• Task to carry out: Copy exactly the lines of the data below that run from the line holding "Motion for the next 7" through the line holding "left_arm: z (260", both ends included.

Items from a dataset
□ □ □

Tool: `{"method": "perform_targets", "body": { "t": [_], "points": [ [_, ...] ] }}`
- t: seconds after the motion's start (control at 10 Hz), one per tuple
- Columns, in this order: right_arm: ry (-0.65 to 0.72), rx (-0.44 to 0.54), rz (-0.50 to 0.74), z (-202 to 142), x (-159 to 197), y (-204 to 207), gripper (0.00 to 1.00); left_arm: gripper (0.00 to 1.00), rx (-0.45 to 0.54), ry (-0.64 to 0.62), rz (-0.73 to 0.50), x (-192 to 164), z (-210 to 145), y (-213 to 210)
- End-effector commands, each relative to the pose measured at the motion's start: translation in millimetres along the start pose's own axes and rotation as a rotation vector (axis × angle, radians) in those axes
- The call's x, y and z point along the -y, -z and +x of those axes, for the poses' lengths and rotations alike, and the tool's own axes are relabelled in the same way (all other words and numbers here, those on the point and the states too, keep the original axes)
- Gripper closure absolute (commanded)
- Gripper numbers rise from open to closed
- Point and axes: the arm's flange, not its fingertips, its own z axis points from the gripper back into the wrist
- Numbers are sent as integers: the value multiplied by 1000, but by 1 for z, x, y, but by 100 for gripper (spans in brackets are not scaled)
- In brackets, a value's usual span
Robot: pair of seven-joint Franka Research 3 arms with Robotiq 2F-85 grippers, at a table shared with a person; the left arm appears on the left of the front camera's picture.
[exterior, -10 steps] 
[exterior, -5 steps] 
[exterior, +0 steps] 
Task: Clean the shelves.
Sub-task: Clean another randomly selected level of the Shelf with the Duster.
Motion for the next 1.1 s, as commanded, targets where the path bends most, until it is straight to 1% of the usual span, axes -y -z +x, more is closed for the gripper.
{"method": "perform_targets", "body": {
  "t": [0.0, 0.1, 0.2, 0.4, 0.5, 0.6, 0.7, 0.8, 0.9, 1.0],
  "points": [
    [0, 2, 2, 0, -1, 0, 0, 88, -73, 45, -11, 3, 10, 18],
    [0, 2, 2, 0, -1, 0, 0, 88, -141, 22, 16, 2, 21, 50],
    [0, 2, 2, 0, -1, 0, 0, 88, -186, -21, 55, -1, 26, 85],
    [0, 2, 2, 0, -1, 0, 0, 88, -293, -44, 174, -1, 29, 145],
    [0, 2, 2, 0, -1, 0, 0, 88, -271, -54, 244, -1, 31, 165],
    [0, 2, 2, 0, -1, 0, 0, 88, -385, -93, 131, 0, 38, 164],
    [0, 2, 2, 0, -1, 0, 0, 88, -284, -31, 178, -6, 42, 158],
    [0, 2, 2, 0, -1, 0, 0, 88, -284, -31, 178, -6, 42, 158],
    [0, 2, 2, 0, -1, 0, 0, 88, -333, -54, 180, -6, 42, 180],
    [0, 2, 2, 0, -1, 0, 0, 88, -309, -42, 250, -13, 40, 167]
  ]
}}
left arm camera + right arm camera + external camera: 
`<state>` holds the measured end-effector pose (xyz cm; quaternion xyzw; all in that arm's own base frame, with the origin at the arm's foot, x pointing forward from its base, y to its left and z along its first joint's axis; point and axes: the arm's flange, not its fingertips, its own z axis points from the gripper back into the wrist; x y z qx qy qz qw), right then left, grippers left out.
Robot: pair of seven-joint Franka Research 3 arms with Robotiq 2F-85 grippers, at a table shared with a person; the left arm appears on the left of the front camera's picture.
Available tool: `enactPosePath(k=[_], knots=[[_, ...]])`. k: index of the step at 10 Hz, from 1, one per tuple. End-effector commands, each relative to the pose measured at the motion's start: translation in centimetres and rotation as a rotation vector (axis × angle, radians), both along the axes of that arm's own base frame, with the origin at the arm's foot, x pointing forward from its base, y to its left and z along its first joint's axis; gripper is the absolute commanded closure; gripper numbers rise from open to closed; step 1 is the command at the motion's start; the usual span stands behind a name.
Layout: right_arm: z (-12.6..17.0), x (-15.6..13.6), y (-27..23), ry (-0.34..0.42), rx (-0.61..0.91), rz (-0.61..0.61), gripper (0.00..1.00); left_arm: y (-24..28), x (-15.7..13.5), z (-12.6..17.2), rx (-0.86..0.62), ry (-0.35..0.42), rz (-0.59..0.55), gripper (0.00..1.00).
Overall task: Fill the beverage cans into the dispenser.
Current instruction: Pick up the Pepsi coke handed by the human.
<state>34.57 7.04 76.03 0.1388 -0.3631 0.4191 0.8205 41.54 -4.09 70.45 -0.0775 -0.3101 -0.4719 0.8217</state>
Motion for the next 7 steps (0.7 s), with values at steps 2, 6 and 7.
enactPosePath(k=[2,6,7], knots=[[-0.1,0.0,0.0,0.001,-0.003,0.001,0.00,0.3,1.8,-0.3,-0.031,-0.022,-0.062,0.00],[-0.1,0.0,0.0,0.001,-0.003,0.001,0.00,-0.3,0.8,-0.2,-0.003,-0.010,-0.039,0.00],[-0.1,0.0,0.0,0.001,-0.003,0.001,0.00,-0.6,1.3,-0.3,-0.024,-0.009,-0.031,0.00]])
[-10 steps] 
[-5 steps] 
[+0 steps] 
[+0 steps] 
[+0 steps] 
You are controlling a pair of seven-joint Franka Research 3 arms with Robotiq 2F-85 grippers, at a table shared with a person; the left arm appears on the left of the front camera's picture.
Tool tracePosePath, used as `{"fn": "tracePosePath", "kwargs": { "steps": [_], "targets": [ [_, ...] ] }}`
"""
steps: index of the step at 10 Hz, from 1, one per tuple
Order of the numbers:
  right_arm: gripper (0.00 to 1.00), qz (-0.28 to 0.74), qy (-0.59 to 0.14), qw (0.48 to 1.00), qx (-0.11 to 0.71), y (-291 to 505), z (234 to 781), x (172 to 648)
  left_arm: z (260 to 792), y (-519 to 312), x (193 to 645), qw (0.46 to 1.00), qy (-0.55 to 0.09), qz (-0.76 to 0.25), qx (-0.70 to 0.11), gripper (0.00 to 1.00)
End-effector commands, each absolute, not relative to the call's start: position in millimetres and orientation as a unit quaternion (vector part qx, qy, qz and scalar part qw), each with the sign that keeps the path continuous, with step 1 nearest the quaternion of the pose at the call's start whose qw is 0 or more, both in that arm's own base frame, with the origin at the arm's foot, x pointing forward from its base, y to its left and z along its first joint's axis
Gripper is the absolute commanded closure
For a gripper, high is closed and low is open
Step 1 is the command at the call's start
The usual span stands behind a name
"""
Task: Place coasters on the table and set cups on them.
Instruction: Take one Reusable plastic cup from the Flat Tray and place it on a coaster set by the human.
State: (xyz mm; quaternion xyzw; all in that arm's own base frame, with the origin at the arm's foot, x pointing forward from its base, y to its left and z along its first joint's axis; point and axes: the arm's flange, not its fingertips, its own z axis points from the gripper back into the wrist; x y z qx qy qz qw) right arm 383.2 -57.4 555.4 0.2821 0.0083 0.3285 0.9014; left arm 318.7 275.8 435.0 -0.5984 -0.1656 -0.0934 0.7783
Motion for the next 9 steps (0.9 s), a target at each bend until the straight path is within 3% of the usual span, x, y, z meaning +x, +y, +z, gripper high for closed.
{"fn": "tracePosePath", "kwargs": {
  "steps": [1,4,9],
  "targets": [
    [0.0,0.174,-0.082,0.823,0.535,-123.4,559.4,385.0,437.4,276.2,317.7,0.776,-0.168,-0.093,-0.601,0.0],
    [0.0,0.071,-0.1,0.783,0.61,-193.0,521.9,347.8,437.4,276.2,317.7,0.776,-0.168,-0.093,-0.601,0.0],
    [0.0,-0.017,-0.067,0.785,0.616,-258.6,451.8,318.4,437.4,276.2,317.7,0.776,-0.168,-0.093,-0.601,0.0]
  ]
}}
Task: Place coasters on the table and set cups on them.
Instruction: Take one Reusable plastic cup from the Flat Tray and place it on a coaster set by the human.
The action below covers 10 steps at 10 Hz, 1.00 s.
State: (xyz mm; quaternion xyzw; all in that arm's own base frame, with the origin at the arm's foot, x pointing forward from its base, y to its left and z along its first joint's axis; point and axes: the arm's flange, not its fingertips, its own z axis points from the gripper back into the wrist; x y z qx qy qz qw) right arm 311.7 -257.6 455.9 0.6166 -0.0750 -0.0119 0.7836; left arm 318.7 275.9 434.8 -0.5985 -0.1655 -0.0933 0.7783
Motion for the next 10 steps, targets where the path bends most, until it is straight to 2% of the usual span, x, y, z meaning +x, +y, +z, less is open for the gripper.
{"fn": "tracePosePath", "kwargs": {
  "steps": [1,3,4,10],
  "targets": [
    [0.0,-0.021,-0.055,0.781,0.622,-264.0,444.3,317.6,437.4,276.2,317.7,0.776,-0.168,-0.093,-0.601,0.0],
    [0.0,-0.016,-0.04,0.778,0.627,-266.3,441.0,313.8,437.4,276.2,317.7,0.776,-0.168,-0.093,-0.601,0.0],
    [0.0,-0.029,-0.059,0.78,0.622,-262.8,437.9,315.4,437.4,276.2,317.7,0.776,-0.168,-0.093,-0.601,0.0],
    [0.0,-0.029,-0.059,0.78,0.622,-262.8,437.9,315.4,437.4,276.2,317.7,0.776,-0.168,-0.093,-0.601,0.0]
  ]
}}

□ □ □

• Solution to this exercise:
Motion for the next 7 steps (0.7 s), with values at steps 2, 6 and 7.
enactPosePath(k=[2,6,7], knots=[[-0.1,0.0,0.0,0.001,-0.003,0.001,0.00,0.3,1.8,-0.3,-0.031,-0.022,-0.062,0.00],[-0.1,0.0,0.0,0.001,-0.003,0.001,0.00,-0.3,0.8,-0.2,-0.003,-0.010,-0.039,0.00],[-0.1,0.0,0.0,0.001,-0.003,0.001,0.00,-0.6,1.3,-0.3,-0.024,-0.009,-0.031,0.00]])
[-10 steps] 
[-5 steps] 
[+0 steps] 
[+0 steps] 
[+0 steps] 
You are controlling a pair of seven-joint Franka Research 3 arms with Robotiq 2F-85 grippers, at a table shared with a person; the left arm appears on the left of the front camera's picture.
Tool tracePosePath, used as `{"fn": "tracePosePath", "kwargs": { "steps": [_], "targets": [ [_, ...] ] }}`
"""
steps: index of the step at 10 Hz, from 1, one per tuple
Order of the numbers:
  right_arm: gripper (0.00 to 1.00), qz (-0.28 to 0.74), qy (-0.59 to 0.14), qw (0.48 to 1.00), qx (-0.11 to 0.71), y (-291 to 505), z (234 to 781), x (172 to 648)
  left_arm: z (260 to 792), y (-519 to 312), x (193 to 645), qw (0.46 to 1.00), qy (-0.55 to 0.09), qz (-0.76 to 0.25), qx (-0.70 to 0.11), gripper (0.00 to 1.00)

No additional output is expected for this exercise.